It's losing £60,000-£70,000 a year, it has one daily service to London and when duty-free sales are abolished this summer it will be in deeper trouble than ever. What's to be done with Waterford Regional Airport?
A substantial cash injection from the State would secure the airport's future and, far from being money down the drain, would be a far-sighted investment in the south-east region, the airport's supporters say.
Critics, however, claim the airport can never properly serve the region because it is in the wrong place, on a minor road south of Waterford. They say the region should cut its losses, shut the airport and build a new one in a location accessible to everyone in the south-east.
One of the most outspoken critics is the airport's former managing director, Mr Christy Ryan, who claims "parish-pump politics" is responsible for keeping the airport where it is.
The Fianna Fail Wexford TD, Mr John Browne, also created ripples at a recent meeting of the South East Regional Authority when he suggested Slieverue, north of Waterford, would be a better location.
Mr Peter Tawse, the airport's manager, has heard the arguments before, but he says it would make much more sense to improve the access routes to the airport than to uproot it.
Almost all Ireland's airports are on the coast, he points out. "If we were to approach it logically, we should have one major airport in the midlands, connected with motorways and rail. People who talk about relocation are missing the point. Air travel today is about reliability and decent service connections to the airport."
Mr Tawse says Waterford Airport, which receives £40,000 annually in marketing support from the State, needs an annual grant of £350,000 for the next few years.
This would match the level of investment in other regional airports for domestic services, and would fund a daily return service to Britain. He says substantial support is needed to help airports attract new carriers which insist, not only that there be no landing charges, but that the airports carry some of the cost of marketing new services.
While some might claim giving more money to the airport would be throwing good money after bad, Mr Tawse argues that increased investment would be cost-effective.
"The regional airports are a business tool for the regional economy and it's unrealistic to expect them to be stand-alone businesses."
He adds that in 1990, in the days when Ryanair operated services from Waterford, the airport handled 45,000 passengers a year compared with 18,000 today. This, he suggests, proves that if the services are available, the airport's accessibility is not a problem.
Mr Ryan, however, says that in its busier days 52 per cent of the passengers were from Waterford, which shows that even then the airport was not seen as a facility for the entire region. He claims a truly regional airport, in the right location, could attract up to a million passengers a year.

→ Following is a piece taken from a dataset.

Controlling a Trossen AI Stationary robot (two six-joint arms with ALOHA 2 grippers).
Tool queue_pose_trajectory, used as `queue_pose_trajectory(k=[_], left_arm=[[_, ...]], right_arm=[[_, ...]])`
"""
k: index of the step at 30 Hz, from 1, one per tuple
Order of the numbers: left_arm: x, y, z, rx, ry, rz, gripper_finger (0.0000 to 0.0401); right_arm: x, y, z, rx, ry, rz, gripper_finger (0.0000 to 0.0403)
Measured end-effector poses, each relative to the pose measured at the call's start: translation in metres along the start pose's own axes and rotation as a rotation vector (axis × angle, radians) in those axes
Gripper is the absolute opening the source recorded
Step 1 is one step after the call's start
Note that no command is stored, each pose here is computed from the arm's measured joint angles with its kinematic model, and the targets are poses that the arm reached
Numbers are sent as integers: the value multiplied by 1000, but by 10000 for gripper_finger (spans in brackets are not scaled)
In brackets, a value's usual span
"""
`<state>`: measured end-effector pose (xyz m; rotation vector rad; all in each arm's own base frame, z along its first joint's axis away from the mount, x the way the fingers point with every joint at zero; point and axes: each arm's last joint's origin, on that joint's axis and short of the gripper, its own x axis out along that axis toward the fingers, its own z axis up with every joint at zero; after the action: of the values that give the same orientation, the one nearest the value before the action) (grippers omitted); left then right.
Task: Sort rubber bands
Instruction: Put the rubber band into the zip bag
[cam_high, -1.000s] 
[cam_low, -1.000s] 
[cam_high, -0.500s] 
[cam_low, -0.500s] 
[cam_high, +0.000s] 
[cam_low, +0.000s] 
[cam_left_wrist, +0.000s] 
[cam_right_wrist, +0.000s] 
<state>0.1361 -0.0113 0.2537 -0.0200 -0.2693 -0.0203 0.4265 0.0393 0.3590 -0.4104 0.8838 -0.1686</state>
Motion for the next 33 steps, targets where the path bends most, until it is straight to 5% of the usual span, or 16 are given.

He argues that the first thing the airport needs is a jet runway. It can currently cater only for turbo-prop aircraft, which are much more expensive to operate on a cost-per-passenger basis.
Investing the £15 million it would cost to build a new runway would be a mistake, he says, considering the massive investment in infrastructure which would also be needed to make the airport accessible to people from outside Waterford.
Instead, he believes, it would make more sense to spend £25 million to build a new airport in south Kilkenny. The reason this hasn't happened "comes down to politics", he says: "People in Waterford just don't want to know [about a new location]."
Mr Browne says that just because he suggested a south Kilkenny location for the airport does not mean he is indulging in parish-pump politics.
"We're getting very little industry into the south-east, particularly the Wexford area, and business people constantly tell me that the lack of an airport is a major problem . . . I think the Government has shown no interest in it because of where it is."